What you need to do: Across the listing below, work out how many lines include the word "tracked". Give the number alone.

---*---

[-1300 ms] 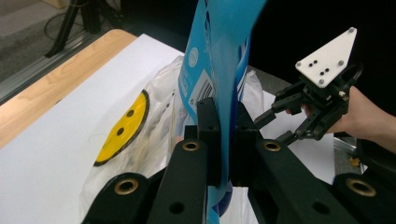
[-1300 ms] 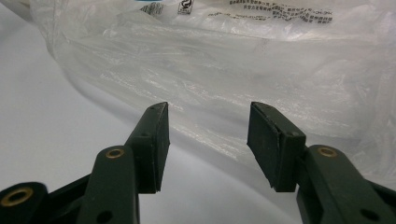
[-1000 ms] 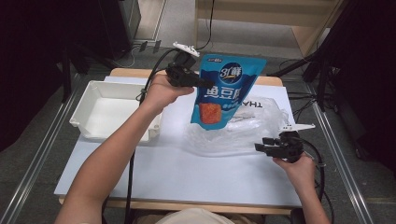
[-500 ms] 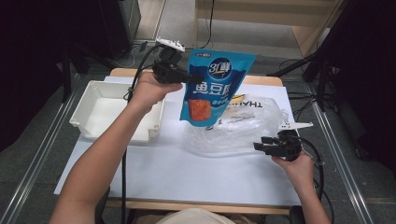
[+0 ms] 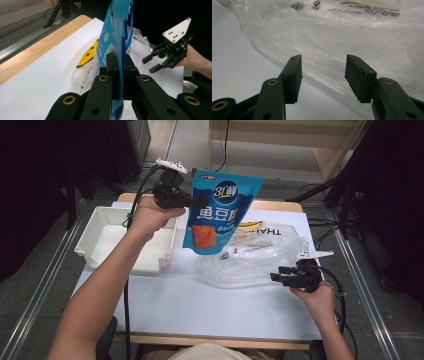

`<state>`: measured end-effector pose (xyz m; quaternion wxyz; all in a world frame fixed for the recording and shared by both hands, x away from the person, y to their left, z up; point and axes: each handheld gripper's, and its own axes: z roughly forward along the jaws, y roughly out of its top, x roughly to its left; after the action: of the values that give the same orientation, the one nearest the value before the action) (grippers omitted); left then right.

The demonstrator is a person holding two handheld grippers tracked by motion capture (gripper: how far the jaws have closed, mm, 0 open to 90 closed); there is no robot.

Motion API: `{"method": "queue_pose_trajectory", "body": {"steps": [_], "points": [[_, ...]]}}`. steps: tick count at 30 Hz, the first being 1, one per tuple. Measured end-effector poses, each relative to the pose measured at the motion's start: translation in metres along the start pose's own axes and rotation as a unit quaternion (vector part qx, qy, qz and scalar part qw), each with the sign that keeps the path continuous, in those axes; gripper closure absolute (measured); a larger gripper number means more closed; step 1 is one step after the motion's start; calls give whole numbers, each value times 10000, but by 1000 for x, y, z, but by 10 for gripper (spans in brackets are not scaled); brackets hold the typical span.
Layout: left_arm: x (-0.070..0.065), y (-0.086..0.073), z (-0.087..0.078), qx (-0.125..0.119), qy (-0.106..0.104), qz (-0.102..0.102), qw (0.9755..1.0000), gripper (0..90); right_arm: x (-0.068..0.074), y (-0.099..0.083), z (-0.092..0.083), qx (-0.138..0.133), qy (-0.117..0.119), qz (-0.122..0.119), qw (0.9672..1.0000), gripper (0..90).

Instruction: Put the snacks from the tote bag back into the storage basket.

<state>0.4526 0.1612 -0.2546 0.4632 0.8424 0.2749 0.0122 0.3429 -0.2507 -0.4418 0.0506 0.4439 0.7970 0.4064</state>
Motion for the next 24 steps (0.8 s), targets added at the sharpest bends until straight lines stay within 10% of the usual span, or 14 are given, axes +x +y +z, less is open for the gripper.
{"method": "queue_pose_trajectory", "body": {"steps": [24], "points": [[21, -13, -50, -284, 350, -257, 9987, 896, 0, 3, 5, 73, 64, -82, 9999, 494]]}}
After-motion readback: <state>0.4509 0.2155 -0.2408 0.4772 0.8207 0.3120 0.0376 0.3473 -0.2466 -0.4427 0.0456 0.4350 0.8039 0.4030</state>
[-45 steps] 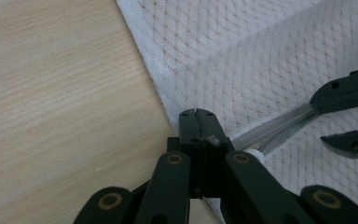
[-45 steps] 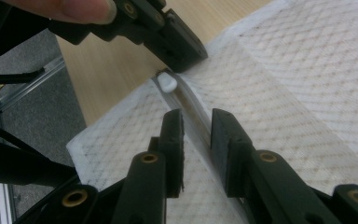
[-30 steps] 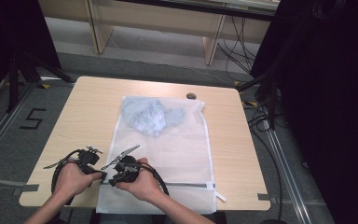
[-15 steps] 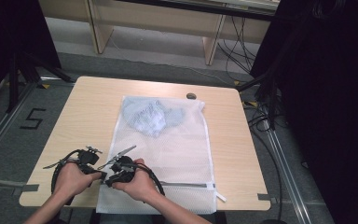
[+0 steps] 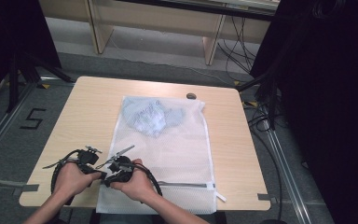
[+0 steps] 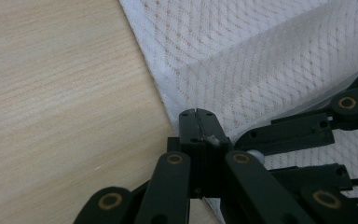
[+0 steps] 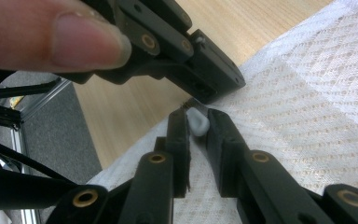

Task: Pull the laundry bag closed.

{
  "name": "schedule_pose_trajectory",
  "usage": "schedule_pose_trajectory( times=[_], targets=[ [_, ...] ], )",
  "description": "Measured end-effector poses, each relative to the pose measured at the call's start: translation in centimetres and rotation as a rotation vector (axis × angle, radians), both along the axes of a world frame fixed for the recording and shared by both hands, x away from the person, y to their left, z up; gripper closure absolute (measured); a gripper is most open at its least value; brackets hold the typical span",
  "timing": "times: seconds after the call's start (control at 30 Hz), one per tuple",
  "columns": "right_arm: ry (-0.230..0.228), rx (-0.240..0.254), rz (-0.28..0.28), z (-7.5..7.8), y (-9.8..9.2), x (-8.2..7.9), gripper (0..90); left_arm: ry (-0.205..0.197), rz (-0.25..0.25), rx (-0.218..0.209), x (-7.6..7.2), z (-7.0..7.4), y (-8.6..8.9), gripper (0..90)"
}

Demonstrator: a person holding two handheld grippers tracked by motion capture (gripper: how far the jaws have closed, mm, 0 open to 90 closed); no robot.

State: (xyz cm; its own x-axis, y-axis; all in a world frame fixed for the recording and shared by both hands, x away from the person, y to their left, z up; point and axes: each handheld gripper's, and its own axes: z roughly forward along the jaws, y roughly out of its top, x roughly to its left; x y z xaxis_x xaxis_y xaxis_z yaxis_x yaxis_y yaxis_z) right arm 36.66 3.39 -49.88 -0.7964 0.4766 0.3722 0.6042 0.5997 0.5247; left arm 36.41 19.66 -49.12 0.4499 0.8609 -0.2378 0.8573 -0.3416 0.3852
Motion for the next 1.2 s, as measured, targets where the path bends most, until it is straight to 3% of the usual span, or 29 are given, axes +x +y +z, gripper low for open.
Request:
schedule_pose_trajectory(
  times=[0.03, 0.1, 0.17, 0.2, 0.3, 0.4, 0.43, 0.5, 0.6, 0.67, 0.7, 0.73, 0.77, 0.8, 0.93, 0.97, 1.0, 1.13, 1.2],
  targets=[
    [0.007, 0.004, 0.001, 0.0, 0.0, 0.0, 79.7, -0.009, 0.026, -0.016, -0.1, -0.1, -0.2, 89.8],
    [-0.008, -0.004, -0.012, 0.0, 0.1, 0.1, 79.8, -0.012, 0.015, -0.017, 0.0, -0.1, -0.2, 89.8],
    [0.02, 0.017, -0.012, -0.1, 0.1, 0.2, 81.0, -0.006, 0.049, -0.026, -0.2, -0.1, -0.4, 89.8],
    [0.005, 0.008, -0.021, -0.2, 0.1, 0.2, 81.7, 0.001, 0.024, -0.012, -0.2, 0.0, -0.2, 89.8],
    [0.037, 0.02, -0.016, -0.2, 0.1, 0.2, 82.8, -0.005, 0.003, -0.01, -0.1, -0.1, -0.1, 89.7],
    [0.061, 0.017, -0.014, -0.3, 0.1, 0.1, 86.6, -0.011, 0.01, -0.023, -0.1, -0.1, -0.2, 89.7],
    [0.058, 0.016, -0.015, -0.4, 0.1, 0.0, 86.6, -0.01, -0.021, 0.0, -0.1, 0.0, 0.0, 89.8],
    [0.056, 0.012, -0.013, -0.4, 0.0, 0.0, 86.6, -0.014, -0.001, -0.004, -0.2, 0.0, -0.3, 89.8],
    [0.06, 0.018, -0.03, -0.3, -0.1, 0.0, 86.8, -0.016, -0.039, 0.024, -0.1, 0.1, -0.4, 89.9],
    [0.058, 0.013, -0.045, -0.3, -0.2, 0.0, 86.8, -0.028, -0.013, 0.015, -0.3, 0.0, -0.7, 89.9],
    [0.046, 0.011, -0.052, -0.2, -0.3, -0.1, 86.9, -0.019, -0.043, 0.04, -0.3, 0.2, -0.6, 89.9],
    [0.056, 0.026, -0.056, -0.2, -0.3, -0.1, 86.8, -0.02, -0.022, 0.028, -0.4, 0.1, -0.8, 89.9],
    [0.065, 0.024, -0.069, -0.1, -0.4, -0.1, 86.9, -0.04, -0.051, 0.036, -0.2, 0.1, -0.7, 89.9],
    [0.055, 0.026, -0.063, -0.1, -0.5, -0.1, 86.9, -0.045, -0.038, 0.04, -0.3, 0.1, -0.9, 89.9],
    [0.026, 0.003, -0.089, 0.2, -0.8, -0.2, 87.0, -0.04, -0.032, 0.045, -0.5, 0.1, -1.1, 89.9],
    [0.029, 0.005, -0.089, 0.2, -0.9, -0.2, 87.0, -0.033, -0.053, 0.055, -0.4, 0.2, -1.0, 89.9],
    [0.041, -0.004, -0.098, 0.2, -0.9, -0.2, 87.1, -0.042, -0.024, 0.042, -0.5, 0.1, -1.2, 89.9],
    [0.028, -0.009, -0.099, 0.2, -0.9, -0.2, 87.1, -0.034, -0.058, 0.055, -0.4, 0.2, -0.9, 90.0],
    [0.027, -0.007, -0.099, 0.2, -0.9, -0.2, 87.1, -0.038, -0.047, 0.047, -0.4, 0.2, -1.0, 90.0]
  ],
)
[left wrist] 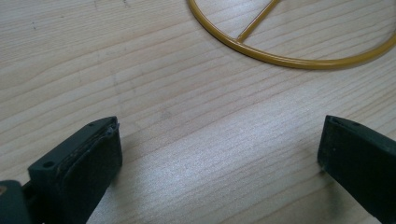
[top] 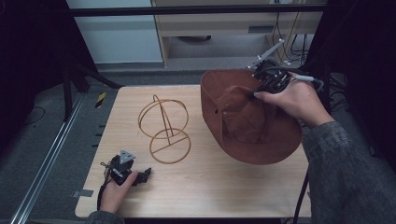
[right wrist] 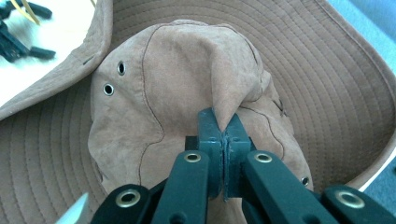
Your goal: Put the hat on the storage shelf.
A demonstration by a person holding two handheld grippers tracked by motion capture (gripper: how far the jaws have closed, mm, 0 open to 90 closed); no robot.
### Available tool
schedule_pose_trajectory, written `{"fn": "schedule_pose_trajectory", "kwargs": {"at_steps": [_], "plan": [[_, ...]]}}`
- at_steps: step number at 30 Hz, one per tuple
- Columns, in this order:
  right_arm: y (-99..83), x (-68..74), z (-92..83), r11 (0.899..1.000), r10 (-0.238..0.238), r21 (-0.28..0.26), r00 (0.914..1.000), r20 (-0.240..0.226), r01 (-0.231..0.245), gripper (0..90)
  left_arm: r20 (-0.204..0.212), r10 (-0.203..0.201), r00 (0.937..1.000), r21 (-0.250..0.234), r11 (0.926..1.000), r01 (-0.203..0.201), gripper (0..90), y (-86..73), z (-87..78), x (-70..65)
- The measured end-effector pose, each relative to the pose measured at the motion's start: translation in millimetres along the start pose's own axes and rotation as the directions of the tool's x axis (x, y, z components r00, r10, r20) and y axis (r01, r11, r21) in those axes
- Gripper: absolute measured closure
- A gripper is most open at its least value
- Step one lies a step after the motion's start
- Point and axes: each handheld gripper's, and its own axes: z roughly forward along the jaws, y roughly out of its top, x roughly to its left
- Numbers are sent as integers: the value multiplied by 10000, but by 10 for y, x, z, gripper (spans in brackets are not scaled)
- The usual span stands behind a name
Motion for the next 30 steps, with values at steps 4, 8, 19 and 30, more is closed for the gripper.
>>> {"fn": "schedule_pose_trajectory", "kwargs": {"at_steps": [4,8,19,30], "plan": [[100,52,-21,9991,-151,-389,9999,2,151,892,-1,-31,10000,-27,10000,31,0,0,2,-2],[150,79,-25,9985,-237,-499,9997,-3,237,893,-4,0,10000,-2,10000,0,0,0,0,0],[280,131,-60,9956,-286,-892,9996,-41,281,892,21,40,10000,21,10000,-40,0,-1,-2,-1],[466,220,-135,9883,-377,-1480,9993,-27,369,892,19,3,10000,-10,10000,-3,0,-1,0,-4]]}}
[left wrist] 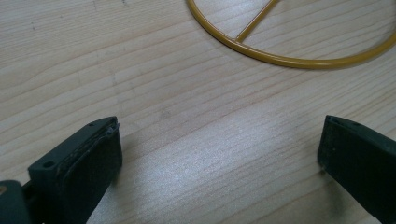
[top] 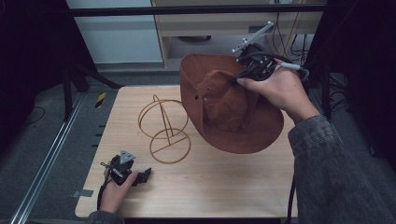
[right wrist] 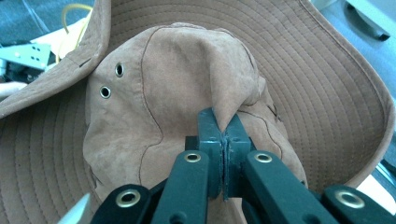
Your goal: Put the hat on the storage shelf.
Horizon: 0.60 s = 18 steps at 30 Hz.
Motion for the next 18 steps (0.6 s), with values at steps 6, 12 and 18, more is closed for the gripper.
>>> {"fn": "schedule_pose_trajectory", "kwargs": {"at_steps": [6,12,18], "plan": [[89,40,0,9996,-25,-297,10000,-21,25,893,0,2,10000,1,10000,-2,0,0,0,0],[159,82,6,9986,-64,-529,10000,-25,62,892,1,39,10000,33,10000,-39,0,0,-2,2],[261,146,18,9968,-176,-784,9998,-92,168,892,-10,-10,10000,-10,10000,10,0,0,1,-1]]}}
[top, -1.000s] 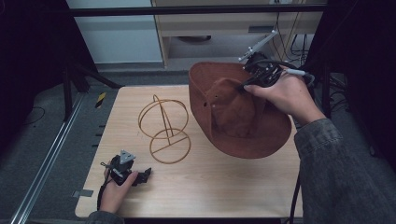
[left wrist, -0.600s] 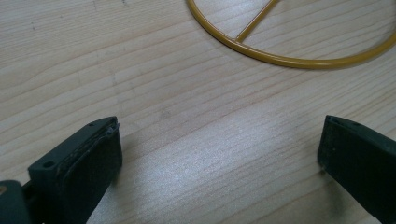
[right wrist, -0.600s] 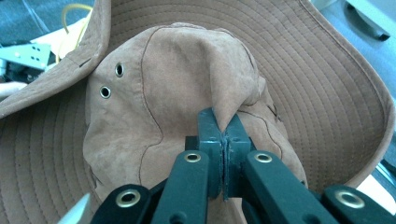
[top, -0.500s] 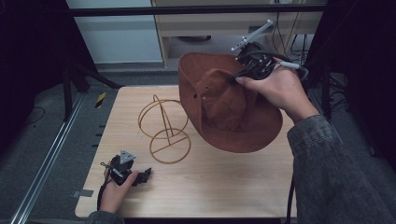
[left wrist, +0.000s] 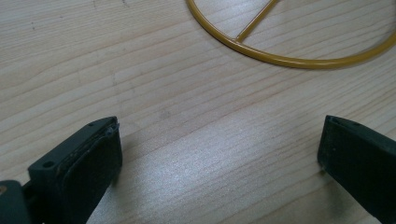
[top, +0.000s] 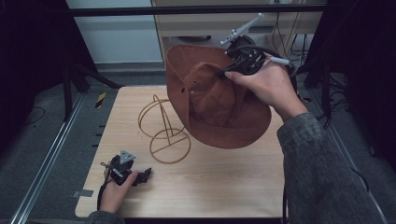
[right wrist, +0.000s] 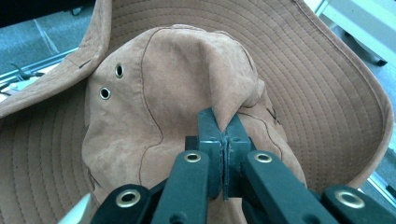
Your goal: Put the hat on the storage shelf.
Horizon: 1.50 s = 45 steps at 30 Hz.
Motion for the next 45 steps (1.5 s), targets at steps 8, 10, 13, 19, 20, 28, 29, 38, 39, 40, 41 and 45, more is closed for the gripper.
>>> {"fn": "schedule_pose_trajectory", "kwargs": {"at_steps": [8,10,13,19,20,28,29,38,39,40,41,45], "plan": [[103,69,58,9997,-65,-221,9999,-111,62,892,-19,-23,10000,-27,10000,23,0,0,1,-2],[124,83,70,9997,-87,-250,9999,-120,84,892,-22,1,10000,-25,10000,-1,0,0,1,0],[170,117,94,9994,-126,-332,9998,-170,120,893,-16,34,10000,2,10000,-34,0,1,-1,2],[213,191,150,9976,-109,-691,9998,-164,97,893,-13,-6,10000,-19,10000,5,0,1,1,0],[214,206,168,9972,-122,-738,9998,-177,109,893,-9,30,10000,14,10000,-30,0,1,-1,3],[229,287,233,9944,-162,-1054,9989,-445,114,893,-1,-4,10000,1,10000,4,0,2,0,1],[236,307,237,9936,-170,-1122,9987,-475,116,893,2,-3,10000,5,10000,3,0,2,-1,1],[268,359,278,9926,-220,-1204,9982,-553,152,892,15,37,10000,36,10000,-37,0,3,-2,3],[268,359,278,9926,-220,-1204,9982,-553,152,892,15,37,10000,36,10000,-37,0,3,-2,3],[274,367,287,9927,-194,-1201,9982,-562,126,892,35,44,10000,32,10000,-44,0,4,0,2],[274,367,287,9927,-194,-1201,9982,-562,126,892,35,44,10000,32,10000,-44,0,4,0,2],[286,381,309,9924,-220,-1225,9980,-601,145,893,37,57,10000,38,10000,-57,0,4,0,1]]}}
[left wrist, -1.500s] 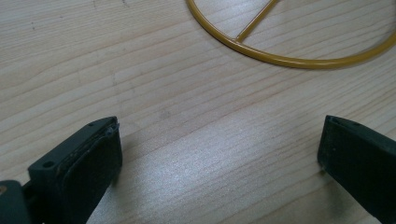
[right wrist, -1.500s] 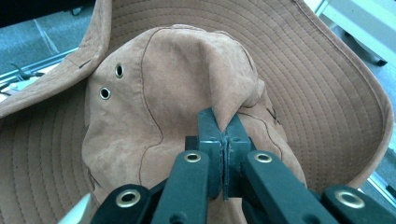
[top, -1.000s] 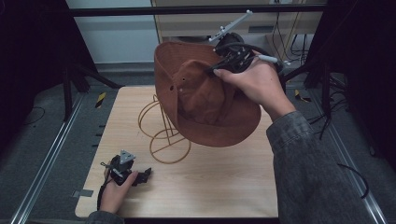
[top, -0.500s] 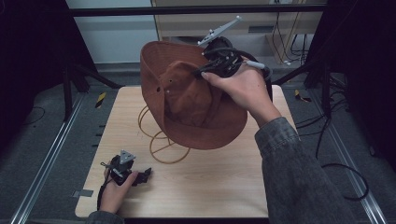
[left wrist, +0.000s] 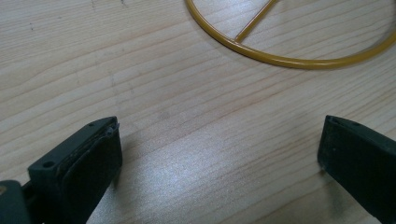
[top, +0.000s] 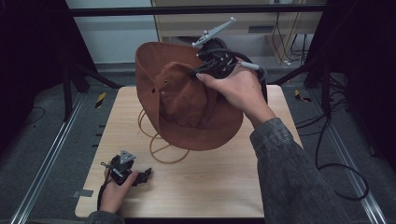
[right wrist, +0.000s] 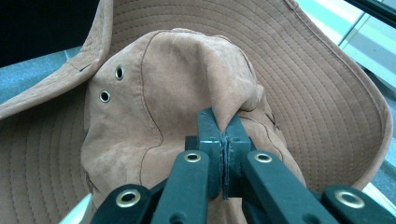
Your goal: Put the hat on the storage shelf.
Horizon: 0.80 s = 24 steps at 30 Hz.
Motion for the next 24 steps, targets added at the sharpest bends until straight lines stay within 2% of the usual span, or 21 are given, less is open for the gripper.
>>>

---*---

Solved problem: 3